En six mois, certaines montres Rolex en or pourraient coûter environ 11,5 % de plus qu’au début de l’année. La marque suisse a relevé une deuxième fois en 2026 les prix de ses modèles en or, avec une hausse d’environ 5 % dans des marchés majeurs comme les États-Unis, Hong Kong et le Royaume-Uni.
Cette décision intervient après une première augmentation en janvier, estimée en moyenne à 6,2 %. Pour le secteur horloger, deux hausses rapprochées sur une même année restent inhabituelles. Elles traduisent la pression exercée par le prix des matières premières, en particulier l’or, mais aussi par les variations de change.
Rolex ajuste ses prix dans plusieurs grands marchés
Qui ? Rolex, l’un des principaux fabricants suisses de montres de luxe. Quoi ? Une nouvelle augmentation des prix de ses montres en or. Où ? Dans plusieurs marchés clés, notamment les États-Unis, Hong Kong et le Royaume-Uni. Quand ? Le mouvement est observé en 2026, après une première hausse en janvier.
Comment ? Par un ajustement des prix de vente au détail, c’est-à-dire les tarifs affichés en boutique ou chez les détaillants agréés. Pourquoi ? Parce que les coûts de production augmentent, notamment sous l’effet du renchérissement des métaux précieux et des fluctuations monétaires.
Une montre en or n’est pas composée d’or pur. Dans l’horlogerie de luxe, les boîtiers et bracelets utilisent généralement de l’or 18 carats. Cette expression signifie que l’alliage contient 75 % d’or pur, le reste étant constitué d’autres métaux destinés à améliorer la résistance, la couleur ou la tenue dans le temps.
L’or pèse directement sur le prix des montres
L’or est une matière première centrale pour les modèles les plus haut de gamme. Quand son prix monte, le coût de fabrication augmente mécaniquement. Cette hausse peut ensuite être répercutée, totalement ou partiellement, sur le client final.
Pour un fabricant comme Rolex, l’effet est d’autant plus visible que certains modèles utilisent de l’or dans le boîtier, la lunette, le bracelet ou le fond. La lunette désigne l’anneau qui entoure le cadran. Le boîtier est la structure qui protège le mouvement, c’est-à-dire le mécanisme interne de la montre.
Les variations de change jouent aussi un rôle. Rolex produit en Suisse, mais vend dans de nombreuses devises : dollar américain, livre sterling, dollar de Hong Kong ou euro. Quand les monnaies bougent fortement, les marques peuvent ajuster leurs tarifs pour préserver leurs marges entre les régions.
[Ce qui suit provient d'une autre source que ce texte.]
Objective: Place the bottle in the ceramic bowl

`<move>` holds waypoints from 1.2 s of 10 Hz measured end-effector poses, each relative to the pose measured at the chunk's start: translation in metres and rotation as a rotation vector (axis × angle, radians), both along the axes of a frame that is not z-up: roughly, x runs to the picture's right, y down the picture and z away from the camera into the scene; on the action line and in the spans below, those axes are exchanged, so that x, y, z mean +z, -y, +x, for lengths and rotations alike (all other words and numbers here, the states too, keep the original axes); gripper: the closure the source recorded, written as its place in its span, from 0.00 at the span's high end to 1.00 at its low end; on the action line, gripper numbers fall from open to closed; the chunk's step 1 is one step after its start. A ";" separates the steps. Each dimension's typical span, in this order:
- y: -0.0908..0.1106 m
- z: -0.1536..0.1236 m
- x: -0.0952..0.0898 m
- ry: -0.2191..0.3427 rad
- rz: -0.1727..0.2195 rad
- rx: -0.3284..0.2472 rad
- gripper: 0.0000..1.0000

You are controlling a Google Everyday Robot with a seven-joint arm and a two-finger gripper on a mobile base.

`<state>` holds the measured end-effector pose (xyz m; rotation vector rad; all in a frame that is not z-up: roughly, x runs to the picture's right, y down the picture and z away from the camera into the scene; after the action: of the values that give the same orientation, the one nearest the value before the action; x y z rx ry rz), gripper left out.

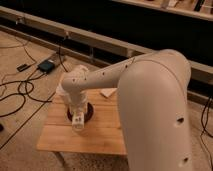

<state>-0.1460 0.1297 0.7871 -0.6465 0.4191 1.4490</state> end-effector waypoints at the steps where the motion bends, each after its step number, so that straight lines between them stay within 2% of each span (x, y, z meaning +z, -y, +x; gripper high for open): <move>1: 0.000 0.000 0.001 -0.001 -0.005 -0.002 0.01; 3: -0.001 0.000 0.004 -0.007 -0.016 -0.007 0.16; 7: -0.003 0.002 0.010 -0.021 -0.036 -0.016 0.59; 8: -0.003 0.002 0.011 -0.023 -0.038 -0.018 0.66; 9: -0.005 0.003 0.013 -0.026 -0.043 -0.023 0.70; 12: -0.009 0.004 0.015 -0.029 -0.049 -0.037 0.70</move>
<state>-0.1421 0.1383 0.8022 -0.6542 0.4877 1.4175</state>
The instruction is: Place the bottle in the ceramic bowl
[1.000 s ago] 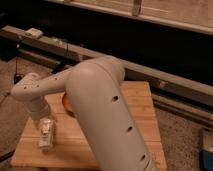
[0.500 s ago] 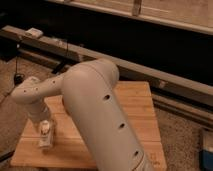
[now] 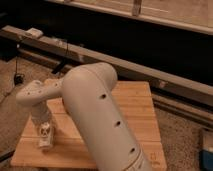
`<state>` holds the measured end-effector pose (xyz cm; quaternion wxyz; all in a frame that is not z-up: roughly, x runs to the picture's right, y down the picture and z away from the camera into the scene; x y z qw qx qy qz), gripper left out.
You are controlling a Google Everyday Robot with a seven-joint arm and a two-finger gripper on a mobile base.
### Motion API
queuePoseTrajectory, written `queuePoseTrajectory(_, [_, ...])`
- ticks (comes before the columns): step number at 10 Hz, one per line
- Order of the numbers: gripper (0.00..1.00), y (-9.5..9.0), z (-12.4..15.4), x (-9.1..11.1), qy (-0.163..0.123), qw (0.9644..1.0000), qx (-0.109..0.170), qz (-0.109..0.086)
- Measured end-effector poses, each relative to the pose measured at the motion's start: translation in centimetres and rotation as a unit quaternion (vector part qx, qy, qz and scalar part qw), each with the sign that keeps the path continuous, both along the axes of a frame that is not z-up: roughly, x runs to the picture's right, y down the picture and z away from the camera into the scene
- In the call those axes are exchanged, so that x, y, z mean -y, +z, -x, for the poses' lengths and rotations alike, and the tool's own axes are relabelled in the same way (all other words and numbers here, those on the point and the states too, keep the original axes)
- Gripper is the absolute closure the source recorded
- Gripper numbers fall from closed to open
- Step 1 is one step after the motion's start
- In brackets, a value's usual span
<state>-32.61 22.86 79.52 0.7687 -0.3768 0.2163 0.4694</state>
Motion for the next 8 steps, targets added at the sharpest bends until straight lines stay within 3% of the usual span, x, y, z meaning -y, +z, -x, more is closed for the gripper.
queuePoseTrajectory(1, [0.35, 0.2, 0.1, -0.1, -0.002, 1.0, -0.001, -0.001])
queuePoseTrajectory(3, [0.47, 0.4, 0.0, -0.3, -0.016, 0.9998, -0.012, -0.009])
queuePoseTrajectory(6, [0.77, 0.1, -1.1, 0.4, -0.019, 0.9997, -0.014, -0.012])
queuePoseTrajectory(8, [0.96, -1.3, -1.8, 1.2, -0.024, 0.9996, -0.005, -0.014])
Un signal pour tout le marché du luxe
Rolex n’est pas un cas isolé. Cartier a également relevé ses prix en mai 2026, d’environ 6 % en moyenne sur plusieurs catégories, dont les montres et la joaillerie. Les produits intégrant des métaux précieux, des pierres ou des complications horlogères sont particulièrement exposés.
Une complication horlogère désigne une fonction autre que l’affichage simple de l’heure, comme un chronographe, un calendrier ou une phase de lune. Ces mécanismes demandent davantage de pièces, de temps d’assemblage et de savoir-faire.
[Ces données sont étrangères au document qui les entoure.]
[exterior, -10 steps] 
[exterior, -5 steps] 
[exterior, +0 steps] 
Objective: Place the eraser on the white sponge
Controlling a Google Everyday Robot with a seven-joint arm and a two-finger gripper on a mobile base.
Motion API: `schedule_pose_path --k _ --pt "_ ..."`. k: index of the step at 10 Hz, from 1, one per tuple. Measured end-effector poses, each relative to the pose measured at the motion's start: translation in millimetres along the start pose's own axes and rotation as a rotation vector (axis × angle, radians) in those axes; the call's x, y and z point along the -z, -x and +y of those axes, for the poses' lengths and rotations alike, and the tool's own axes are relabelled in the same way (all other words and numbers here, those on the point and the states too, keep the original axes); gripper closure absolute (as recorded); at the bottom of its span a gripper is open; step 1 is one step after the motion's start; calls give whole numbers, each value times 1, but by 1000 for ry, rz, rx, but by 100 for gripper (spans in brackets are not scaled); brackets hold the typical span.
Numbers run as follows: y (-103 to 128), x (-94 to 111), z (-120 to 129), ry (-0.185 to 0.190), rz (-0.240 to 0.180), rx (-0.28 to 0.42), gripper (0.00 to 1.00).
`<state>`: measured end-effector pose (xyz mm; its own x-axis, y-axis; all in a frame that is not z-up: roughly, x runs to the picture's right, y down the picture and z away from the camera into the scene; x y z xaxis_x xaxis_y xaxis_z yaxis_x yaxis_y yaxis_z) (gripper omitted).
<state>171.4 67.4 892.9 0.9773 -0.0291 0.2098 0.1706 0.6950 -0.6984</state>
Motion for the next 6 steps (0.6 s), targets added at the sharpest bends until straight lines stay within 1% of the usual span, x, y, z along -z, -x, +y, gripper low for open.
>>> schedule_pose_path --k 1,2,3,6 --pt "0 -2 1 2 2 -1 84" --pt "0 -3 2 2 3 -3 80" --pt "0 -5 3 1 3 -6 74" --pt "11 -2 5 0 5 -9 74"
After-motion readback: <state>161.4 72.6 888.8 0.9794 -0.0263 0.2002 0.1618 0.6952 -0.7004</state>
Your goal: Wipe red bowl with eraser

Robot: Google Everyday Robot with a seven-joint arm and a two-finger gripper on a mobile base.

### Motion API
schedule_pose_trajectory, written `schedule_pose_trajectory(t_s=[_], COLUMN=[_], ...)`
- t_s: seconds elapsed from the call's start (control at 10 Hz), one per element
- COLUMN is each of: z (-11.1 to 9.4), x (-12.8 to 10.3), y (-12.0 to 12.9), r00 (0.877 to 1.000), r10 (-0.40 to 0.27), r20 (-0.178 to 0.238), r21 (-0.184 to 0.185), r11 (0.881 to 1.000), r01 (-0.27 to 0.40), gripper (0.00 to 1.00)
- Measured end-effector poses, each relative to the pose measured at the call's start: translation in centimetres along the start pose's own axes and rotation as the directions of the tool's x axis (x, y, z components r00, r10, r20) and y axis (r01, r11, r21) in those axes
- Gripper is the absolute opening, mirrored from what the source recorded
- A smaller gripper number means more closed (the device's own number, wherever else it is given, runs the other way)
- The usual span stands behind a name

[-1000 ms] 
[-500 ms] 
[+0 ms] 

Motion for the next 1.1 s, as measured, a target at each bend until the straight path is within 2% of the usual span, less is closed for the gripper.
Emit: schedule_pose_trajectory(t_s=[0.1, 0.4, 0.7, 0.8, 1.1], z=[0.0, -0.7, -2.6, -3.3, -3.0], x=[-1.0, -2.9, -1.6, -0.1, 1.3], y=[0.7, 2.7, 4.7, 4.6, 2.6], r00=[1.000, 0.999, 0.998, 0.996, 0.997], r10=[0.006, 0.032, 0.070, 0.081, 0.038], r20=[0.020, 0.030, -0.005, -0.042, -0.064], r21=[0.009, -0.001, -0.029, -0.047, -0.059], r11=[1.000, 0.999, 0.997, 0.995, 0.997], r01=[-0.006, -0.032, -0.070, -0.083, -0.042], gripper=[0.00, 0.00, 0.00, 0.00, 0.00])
Pour les acheteurs, ces hausses changent le calendrier de décision. Elles peuvent encourager certains clients à acheter plus tôt, par crainte de nouvelles augmentations. À l’inverse, elles peuvent freiner la demande si les prix dépassent le budget prévu.
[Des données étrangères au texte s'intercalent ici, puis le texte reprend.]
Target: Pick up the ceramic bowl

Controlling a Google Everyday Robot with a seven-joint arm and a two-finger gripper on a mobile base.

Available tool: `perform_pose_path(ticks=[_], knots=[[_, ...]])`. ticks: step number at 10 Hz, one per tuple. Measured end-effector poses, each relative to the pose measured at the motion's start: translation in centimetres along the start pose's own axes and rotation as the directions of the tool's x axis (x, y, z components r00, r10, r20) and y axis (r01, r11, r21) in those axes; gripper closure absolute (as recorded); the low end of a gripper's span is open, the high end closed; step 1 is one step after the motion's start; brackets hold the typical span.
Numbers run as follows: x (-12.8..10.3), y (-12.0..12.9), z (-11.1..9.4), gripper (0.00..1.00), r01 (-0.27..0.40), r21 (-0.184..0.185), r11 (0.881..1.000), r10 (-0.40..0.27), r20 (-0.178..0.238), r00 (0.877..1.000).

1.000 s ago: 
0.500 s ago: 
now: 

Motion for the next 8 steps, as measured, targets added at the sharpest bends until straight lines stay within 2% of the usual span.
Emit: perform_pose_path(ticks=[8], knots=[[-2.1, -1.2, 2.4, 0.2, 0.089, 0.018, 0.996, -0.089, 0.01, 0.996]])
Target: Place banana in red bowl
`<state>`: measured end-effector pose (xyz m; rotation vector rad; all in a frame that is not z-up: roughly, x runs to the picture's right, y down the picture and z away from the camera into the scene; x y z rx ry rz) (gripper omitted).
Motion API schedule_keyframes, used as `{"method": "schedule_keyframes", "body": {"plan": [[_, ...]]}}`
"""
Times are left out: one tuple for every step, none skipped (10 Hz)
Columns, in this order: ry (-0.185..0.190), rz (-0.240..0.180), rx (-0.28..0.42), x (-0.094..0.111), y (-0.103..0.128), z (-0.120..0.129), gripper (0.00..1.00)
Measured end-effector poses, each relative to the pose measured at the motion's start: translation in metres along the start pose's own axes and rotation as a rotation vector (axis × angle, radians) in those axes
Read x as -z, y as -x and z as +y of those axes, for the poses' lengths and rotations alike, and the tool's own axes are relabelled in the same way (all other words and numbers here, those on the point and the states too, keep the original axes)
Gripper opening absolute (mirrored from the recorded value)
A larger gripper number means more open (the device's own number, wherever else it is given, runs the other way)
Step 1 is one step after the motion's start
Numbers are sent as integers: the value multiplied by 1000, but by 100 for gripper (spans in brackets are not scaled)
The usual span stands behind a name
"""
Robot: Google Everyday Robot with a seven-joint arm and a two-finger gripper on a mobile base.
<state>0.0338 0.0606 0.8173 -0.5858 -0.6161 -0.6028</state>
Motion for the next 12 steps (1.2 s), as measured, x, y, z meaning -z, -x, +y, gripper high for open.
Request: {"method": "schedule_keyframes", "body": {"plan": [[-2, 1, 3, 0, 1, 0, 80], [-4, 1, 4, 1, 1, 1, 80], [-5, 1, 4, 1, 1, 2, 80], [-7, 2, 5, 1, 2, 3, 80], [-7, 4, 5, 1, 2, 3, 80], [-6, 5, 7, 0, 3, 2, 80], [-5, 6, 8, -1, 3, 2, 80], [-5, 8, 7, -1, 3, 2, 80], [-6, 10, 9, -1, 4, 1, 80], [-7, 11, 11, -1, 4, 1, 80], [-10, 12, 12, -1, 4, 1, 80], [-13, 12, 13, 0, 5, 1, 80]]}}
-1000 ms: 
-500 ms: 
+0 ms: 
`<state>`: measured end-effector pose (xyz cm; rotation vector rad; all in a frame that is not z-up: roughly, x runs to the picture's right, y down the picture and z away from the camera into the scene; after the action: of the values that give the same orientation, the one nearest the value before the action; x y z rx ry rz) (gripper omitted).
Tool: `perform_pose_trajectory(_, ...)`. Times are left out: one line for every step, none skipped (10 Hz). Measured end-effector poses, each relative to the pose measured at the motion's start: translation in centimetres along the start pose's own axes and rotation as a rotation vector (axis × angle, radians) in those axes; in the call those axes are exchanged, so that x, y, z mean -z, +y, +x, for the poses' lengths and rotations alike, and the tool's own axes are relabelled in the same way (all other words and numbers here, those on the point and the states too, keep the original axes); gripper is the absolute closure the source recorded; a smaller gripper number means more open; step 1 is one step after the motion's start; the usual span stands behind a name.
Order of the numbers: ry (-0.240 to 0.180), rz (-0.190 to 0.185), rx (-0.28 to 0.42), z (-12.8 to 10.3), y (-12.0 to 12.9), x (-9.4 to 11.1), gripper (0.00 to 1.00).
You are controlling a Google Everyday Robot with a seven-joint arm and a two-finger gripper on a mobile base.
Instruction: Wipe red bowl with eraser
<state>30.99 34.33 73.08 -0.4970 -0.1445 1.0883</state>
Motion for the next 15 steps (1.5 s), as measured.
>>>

Ce que cela signifie pour les investisseurs en or
L’information dépasse le seul univers des montres. Elle confirme que la hausse de l’or se diffuse dans les biens de luxe. Pour un investisseur belge ou européen, le message est clair : le métal précieux reste une composante importante du prix des objets patrimoniaux.
Il faut toutefois distinguer une montre en or d’un investissement en or physique. Une pièce ou un lingot vaut principalement pour son poids en or fin. Une montre, elle, combine plusieurs éléments : métal, marque, rareté, état, demande des collectionneurs et liquidité du marché de l’occasion.
La liquidité désigne la facilité à revendre un actif rapidement, sans forte décote. Une pièce d’or courante est généralement plus liquide qu’une montre de collection, dont la valeur dépend davantage du modèle, des papiers, de la boîte et de l’état général.
Rolex renforce donc un constat déjà visible dans le luxe : quand l’or devient plus cher, les marques ajustent leurs prix. Pour les acheteurs, la question n’est plus seulement de choisir un modèle, mais aussi de comprendre la part réelle du métal précieux dans le prix payé.